Die Hörner der kanadischen Dickhornschafe sind während der vergangenen dreißig Jahre immer kleiner geworden. Der entscheidende Faktor dieser evolutionären Entwicklung war jedoch keine Klimaveränderung, sondern das Auftreten eines neuen Feindes: Trophäenjäger töten nur große Widder mit großen Hörnern ? und rotten so die Gene für schnelles Wachstum und ausgeprägte Hörner aus. Über diesen Zusammenhang berichtet eine britisch-kanadisch-amerikanische Forschergruppe in der Fachzeitschrift Nature (Bd. 426, S. 655).
Die berühmte natürliche Selektion muss nicht immer natürlich sein: Auch der Mensch kann einen künstlichen Selektionsdruck erzeugen.
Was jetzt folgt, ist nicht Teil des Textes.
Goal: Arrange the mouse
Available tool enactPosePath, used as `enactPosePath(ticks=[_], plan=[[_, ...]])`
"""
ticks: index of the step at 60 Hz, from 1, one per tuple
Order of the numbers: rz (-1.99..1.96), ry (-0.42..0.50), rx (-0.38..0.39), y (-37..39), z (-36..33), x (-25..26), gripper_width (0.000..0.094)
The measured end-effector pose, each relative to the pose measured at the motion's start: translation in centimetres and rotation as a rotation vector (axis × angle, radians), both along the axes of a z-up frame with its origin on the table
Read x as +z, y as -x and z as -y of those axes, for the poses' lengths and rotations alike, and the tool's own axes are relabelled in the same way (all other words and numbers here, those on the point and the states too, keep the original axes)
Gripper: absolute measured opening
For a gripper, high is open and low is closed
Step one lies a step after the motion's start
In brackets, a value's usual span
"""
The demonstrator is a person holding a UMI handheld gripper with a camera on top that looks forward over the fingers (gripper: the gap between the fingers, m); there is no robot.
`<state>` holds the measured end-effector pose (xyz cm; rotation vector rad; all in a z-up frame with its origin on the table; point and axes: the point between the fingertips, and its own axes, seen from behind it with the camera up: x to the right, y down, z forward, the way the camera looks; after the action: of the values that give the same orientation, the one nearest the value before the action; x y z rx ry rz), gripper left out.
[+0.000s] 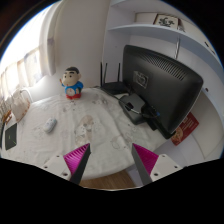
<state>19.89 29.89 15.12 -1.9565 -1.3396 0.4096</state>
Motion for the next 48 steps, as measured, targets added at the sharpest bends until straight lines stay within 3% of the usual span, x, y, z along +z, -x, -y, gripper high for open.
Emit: enactPosePath(ticks=[18, 48], plan=[[0.0, 0.024, 0.086, 2.5, 3.4, -1.5, 0.0855], [0.006, 0.08, 0.34, 8.0, 18.0, -4.4, 0.0854]])
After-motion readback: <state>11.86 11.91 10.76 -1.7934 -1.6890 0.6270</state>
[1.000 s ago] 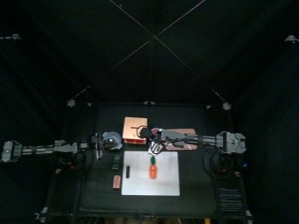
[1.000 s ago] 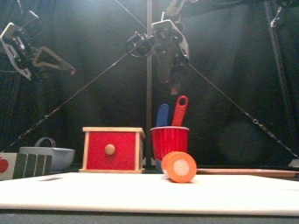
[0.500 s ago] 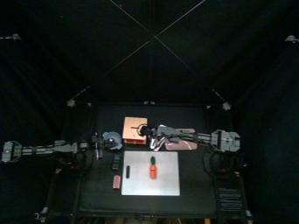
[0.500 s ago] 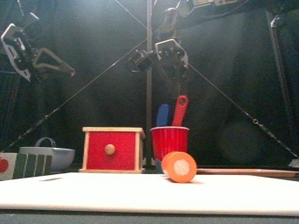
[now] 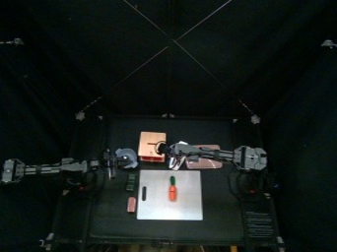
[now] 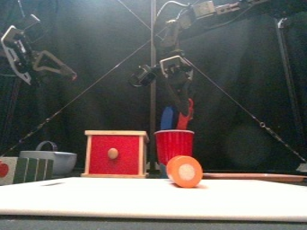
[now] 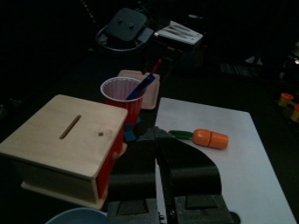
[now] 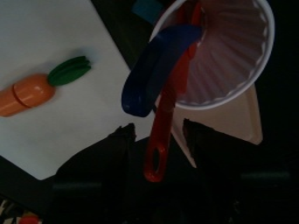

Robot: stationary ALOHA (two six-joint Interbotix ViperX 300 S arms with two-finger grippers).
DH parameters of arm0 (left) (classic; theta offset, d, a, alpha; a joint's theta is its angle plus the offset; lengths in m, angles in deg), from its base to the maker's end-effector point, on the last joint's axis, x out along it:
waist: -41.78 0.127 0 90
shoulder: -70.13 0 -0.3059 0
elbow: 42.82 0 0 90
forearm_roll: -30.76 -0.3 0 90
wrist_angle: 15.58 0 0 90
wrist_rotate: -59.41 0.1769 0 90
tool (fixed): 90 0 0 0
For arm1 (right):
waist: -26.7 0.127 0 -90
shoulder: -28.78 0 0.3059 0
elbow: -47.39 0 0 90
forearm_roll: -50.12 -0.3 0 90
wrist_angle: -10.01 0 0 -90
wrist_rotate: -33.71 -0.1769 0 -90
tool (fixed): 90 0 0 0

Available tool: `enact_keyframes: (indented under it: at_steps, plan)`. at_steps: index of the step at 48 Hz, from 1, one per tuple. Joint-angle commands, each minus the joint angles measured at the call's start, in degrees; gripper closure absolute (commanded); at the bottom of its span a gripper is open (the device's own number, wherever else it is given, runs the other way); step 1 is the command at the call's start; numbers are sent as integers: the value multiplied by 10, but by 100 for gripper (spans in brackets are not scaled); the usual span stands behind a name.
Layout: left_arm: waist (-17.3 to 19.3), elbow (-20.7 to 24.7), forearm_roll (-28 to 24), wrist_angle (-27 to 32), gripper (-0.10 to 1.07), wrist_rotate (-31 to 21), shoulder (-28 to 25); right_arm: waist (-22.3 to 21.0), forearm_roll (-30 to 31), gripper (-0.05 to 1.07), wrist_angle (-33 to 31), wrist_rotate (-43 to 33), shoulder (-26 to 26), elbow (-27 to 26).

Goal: Grab knife handle

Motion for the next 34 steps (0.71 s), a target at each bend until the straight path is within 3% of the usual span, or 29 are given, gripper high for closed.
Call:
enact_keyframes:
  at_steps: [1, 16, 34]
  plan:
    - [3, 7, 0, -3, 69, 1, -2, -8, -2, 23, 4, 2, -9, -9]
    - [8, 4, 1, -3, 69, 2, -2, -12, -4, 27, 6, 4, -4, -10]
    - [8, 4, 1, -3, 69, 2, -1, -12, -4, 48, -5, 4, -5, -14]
Ein eindrucksvolles Beispiel dafür ist eine Gruppe von Dickhornschafen, die in den kanadischen Bergen lebt.
David Coltman von der Universität in Sheffield und seine Kollegen aus Canmore, Missoula, Edmonton und Sherbrooke verfolgten die Entwicklung der Gruppe über dreißig Jahre hinweg. Während dieser Zeit wurden die auffallenden, gedrehten Hörner der Tiere als Jagdtrophäe immer beliebter. Gleichzeitig ging die Größe der begehrten Trophäen jedoch zurück und auch die Tiere selbst wurden im Durchschnitt nicht mehr so groß.
Diese Entwicklung war nach Ansicht der Wissenschaftler eindeutig die Schuld der Trophäenjäger: Sie schießen bevorzugt große Männchen mit großen Hörnern ? und das meistens, bevor die Tiere die Gelegenheit haben, sich ausgiebig fortzupflanzen. Dadurch haben sie weniger Nachkommen und ihre Gene sterben nach und nach aus. Diese Beobachtungen konnten die Wissenschaftler auch durch eine Genanalyse bestätigen: Sowohl die Gene für schnelles Wachstum als auch die für große Hörner verschwanden im Lauf der Zeit aus dem Erbgut der Tiere.